I was new born baby bunny levels of innocent.

But according to Eva, there was something up, and although she wasn't entirely wrong I needed the lying skills to convince her exactly that. My tactic was diversion, and the psychic noodle claim was ridiculous enough to make her lose her train of thought for a little while, at least.

"Well, Mr. Matthews' ridiculous amount of homework is calling for me, I think it's about time to go," Savannah murmured while checking the time on her phone, doing her best to stifle a yawn.

"I swear that the most boy interaction I've gotten in a week was when he reamed me out for copying Savannah's home work," Eva groaned, also lifting herself from the comforts of the pillow fortress I'd assembled on my bed.

"Oh, does Eva have the hots for teacher?" I grinned.

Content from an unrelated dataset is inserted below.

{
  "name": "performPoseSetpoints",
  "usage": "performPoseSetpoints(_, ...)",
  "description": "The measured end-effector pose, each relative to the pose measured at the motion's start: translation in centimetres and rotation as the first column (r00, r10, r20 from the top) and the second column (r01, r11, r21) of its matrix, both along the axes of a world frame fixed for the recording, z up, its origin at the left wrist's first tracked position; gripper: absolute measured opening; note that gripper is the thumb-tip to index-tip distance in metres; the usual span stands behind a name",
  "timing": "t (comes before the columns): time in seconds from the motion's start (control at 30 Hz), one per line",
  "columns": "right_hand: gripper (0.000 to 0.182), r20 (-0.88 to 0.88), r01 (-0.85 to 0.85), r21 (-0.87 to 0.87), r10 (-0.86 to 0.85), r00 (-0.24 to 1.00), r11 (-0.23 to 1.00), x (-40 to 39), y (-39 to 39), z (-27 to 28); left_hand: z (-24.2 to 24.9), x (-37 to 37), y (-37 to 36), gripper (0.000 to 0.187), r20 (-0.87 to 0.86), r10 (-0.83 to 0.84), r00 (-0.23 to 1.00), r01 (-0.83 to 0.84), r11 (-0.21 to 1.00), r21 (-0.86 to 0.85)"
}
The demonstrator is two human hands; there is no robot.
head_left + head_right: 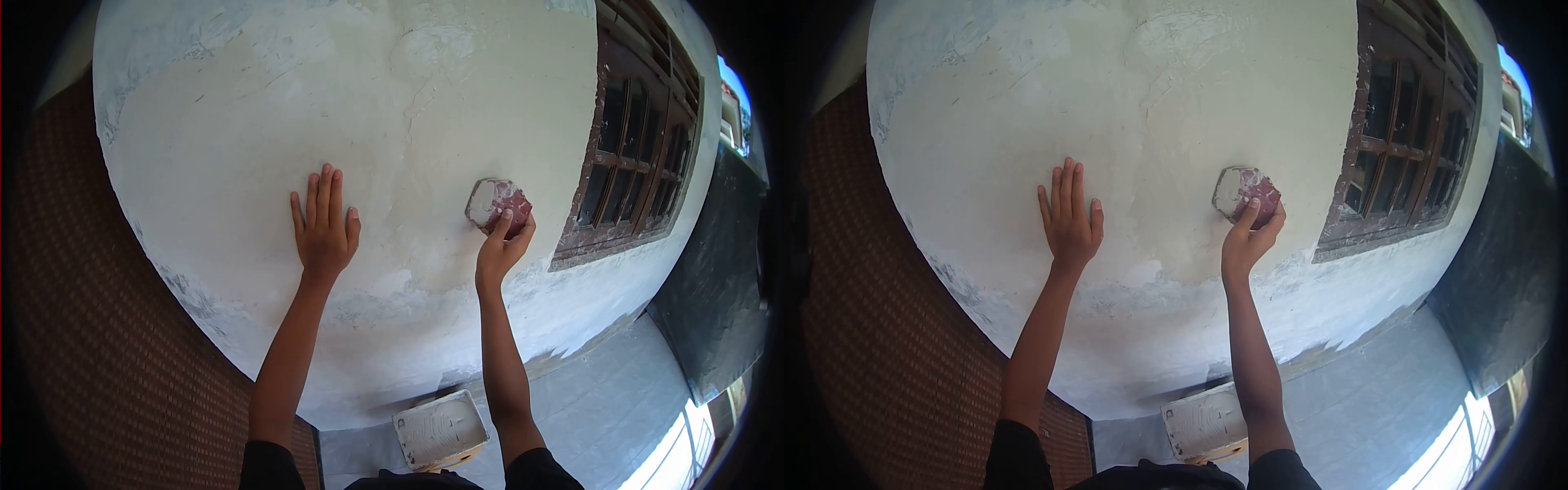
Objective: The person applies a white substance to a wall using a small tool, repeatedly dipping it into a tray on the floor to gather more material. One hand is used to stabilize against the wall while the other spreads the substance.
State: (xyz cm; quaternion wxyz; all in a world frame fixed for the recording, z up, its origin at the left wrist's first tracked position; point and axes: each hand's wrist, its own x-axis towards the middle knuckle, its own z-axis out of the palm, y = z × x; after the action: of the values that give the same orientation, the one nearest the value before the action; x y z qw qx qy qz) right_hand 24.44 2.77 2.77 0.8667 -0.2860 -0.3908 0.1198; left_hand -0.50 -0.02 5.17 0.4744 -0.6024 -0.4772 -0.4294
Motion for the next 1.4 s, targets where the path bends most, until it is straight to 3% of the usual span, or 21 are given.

Eva pulled a face and Savannah laughed, because Mr. Matthews was much balder and plumper than the type that Eva usually went for. Also I was still pretty convinced he was sexually attracted to turtles after biology junior year.

"I have the hots for some fucking sleep," she moaned, and Savannah jingled her keys in response.

"Goodnight Stella, get lots of sleep," Savannah chimed and they both disappeared through the doorway, leaving me alone in my little sanctuary.

I sighed and blew a string of damp hair out of my face, instinctively running my fingers underneath my pillow to find it uncharacteristically bare. My diary used to make it's home there, but now it was next door in the clutches of Satan, and I felt it was almost like cheating to start a new one without finishing the other. I couldn't betray my diary like that, I had morals. And yet this was oddly one of the most distressing times of my life, with flying food and deals with the devil, and I had nowhere to write it.